While the management of attorney-client privilege is not strictly a matter of ethics, I decided to dedicate two columns to that topic as it's widely misunderstood by in-house counsel and their business partners. If you and your in-house colleagues are not proficient in this dynamic subject, then you are underserving the organization and likely compromising your company's investigations and litigation.

The best evidence of this knowledge gap is recent case law where courts have been forced to remind us of the following fundamental points:

1. Conversations are not privileged simply because a lawyer is in the meetings.

2. E-mails are not privileged because a lawyer is copied on the e-mail.

3. Communications are not privileged when a lawyer serves as a conduit for the communication.

Clearly, some lawyers don't understand the privilege basics. Even if your in-house team grasps the essentials of privilege I'm offering, your business partners do not. Accordingly, over two articles I offer five action items to assure that the in-house team and the organizational constituents are managing privilege. The first two challenges are covered this month.

First, call your team to action with training. If you manage a team, ask one of your team members to take responsibility for refreshing the group on the law. One of your law firms would be happy to handle this training. Create a “privileged or not” game to drive home the lessons from recent cases. Jenner & Block publishes a handy compendium of cases relating to privilege on its Web site.

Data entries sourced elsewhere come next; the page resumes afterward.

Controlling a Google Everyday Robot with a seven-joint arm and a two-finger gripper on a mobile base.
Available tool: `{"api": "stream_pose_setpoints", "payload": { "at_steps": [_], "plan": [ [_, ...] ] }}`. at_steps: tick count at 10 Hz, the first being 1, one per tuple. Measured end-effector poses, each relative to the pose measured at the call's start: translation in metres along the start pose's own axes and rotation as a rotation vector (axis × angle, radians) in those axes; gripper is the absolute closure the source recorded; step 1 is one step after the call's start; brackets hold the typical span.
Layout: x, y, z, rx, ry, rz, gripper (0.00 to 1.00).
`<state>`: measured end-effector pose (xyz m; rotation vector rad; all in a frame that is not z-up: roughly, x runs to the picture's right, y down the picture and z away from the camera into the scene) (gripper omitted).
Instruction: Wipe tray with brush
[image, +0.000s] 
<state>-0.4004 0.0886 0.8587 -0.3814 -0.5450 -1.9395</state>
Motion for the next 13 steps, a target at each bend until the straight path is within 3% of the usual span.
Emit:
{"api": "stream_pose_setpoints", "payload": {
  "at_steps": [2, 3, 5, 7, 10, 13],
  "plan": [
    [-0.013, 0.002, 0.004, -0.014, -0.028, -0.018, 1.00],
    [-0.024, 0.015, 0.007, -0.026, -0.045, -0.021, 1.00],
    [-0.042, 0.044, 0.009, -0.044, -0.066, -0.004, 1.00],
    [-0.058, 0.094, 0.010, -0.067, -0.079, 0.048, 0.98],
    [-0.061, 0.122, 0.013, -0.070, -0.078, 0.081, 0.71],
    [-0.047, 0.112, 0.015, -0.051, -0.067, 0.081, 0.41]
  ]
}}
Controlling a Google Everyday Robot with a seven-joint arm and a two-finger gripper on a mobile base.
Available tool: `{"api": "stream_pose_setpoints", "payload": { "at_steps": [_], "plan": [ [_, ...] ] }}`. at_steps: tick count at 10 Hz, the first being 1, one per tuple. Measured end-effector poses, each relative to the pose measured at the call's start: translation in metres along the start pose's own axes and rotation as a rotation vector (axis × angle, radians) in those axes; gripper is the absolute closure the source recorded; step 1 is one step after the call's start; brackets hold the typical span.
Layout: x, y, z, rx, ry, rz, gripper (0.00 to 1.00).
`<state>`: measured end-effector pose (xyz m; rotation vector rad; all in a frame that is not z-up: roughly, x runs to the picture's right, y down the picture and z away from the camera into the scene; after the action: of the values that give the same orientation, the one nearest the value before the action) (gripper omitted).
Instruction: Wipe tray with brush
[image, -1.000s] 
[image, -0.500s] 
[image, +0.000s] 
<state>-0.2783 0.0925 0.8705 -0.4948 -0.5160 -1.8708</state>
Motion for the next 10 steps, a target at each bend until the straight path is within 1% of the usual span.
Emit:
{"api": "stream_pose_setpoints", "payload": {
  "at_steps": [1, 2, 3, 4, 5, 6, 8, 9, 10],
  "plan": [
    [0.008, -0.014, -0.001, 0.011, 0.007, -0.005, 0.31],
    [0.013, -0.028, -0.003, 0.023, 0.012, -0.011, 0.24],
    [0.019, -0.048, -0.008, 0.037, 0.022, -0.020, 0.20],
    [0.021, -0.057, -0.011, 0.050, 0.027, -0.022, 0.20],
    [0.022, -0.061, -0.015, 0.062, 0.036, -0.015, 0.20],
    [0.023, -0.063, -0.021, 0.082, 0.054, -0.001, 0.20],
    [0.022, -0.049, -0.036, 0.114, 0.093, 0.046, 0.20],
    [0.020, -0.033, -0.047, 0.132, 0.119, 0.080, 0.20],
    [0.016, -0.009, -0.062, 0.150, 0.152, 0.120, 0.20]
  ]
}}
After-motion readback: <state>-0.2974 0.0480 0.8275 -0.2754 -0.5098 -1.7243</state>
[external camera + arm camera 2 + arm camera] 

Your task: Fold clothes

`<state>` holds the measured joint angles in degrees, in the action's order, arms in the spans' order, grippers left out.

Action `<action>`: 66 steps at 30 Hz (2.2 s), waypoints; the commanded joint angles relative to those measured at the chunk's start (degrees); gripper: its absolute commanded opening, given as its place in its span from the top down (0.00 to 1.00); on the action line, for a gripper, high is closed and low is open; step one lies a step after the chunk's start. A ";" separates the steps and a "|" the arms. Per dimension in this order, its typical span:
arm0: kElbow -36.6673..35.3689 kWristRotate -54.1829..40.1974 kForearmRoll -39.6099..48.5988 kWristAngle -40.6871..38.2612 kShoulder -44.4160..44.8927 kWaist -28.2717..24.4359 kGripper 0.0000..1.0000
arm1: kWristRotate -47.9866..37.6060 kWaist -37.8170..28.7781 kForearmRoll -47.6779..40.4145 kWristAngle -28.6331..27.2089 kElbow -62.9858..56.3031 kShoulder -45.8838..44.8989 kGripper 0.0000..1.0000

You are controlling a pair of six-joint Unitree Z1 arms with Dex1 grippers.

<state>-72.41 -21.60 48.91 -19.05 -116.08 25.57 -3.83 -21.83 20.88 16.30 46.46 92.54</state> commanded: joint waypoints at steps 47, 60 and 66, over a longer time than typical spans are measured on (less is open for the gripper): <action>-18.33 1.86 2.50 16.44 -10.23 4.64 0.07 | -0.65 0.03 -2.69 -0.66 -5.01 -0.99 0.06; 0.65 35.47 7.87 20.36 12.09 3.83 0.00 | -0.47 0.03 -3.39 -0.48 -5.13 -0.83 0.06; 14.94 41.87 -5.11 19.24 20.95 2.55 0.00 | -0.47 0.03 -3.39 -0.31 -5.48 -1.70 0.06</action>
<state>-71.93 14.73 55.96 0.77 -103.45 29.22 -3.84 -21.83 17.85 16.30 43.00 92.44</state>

A root cause of the mismanagement of privilege is confusion over the identity of the “client.” The Supreme Court in Upjohn Co. v. United States held that the company could invoke attorney-client privilege to protect communications made between company lawyers and nonmanagement employees. The court identified several factors that need to be present for privilege to apply:

1. The information is necessary to provide legal advice to the corporation or was ordered to be communicated by a superior;

2. The information was not available from “control group” management;

3. The communications concerned matters within the scope of the employees' duties;

4. The employees were aware that they were being questioned in order for the corporation to secure legal advice;

5. The communications were considered confidential when made and kept confidential.

When each of these elements is met, a lower-echelon employee is considered a client under the attorney-client privilege. The Upjohn decision reflects federal law; states follow either Upjohn or other tests. If these concepts and tests are not familiar, you have some work to do.

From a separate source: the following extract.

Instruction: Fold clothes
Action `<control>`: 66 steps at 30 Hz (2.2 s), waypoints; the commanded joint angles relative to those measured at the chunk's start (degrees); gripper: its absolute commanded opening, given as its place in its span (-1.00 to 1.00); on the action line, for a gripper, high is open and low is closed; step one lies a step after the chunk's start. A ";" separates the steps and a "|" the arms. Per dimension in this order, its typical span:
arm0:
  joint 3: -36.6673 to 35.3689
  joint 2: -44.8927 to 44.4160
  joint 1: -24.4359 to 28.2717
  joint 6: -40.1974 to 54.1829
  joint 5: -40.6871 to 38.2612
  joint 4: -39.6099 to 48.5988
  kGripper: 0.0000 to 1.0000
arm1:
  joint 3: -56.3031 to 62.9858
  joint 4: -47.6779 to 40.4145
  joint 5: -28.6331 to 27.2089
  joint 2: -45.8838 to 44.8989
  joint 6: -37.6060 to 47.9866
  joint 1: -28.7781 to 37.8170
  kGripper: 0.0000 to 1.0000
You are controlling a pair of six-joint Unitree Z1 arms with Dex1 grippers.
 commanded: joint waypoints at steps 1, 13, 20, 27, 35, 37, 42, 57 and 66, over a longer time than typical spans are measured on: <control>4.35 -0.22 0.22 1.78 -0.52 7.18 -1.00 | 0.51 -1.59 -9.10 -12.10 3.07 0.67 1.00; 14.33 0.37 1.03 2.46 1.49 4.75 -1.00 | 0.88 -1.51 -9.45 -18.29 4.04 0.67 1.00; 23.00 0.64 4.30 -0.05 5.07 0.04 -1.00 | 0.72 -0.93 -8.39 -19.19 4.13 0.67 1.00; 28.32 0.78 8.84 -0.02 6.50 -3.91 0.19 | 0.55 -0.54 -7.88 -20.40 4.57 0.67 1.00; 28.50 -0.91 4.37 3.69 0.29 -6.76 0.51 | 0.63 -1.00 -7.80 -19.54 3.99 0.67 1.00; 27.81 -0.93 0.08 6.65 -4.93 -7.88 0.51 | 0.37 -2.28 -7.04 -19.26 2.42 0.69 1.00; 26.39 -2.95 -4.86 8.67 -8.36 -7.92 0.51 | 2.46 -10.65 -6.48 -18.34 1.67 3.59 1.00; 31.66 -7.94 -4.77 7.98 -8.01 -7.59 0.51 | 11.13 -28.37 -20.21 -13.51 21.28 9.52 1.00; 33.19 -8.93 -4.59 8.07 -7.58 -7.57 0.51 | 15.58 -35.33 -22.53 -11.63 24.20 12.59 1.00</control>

Second, educate your business teams to improve management of the attorney-client privilege. Many corporate constituents labor under the belief that the in-house counsel is their personal lawyer and anything they share will remain confidential. In-house lawyers don't help matters by cavalierly using the term “client” when speaking to our business teams. Worse yet, in-house counsel often market themselves as the business team's lawyer. We fail to appreciate the significance of those words to nonlawyers.

One approach to educating the business teams is to publish a brief white paper explaining privilege to nonlawyers. For example, the Office of General Counsel of the California State University has published an excellent employee-focused primer of the attorney-client privilege.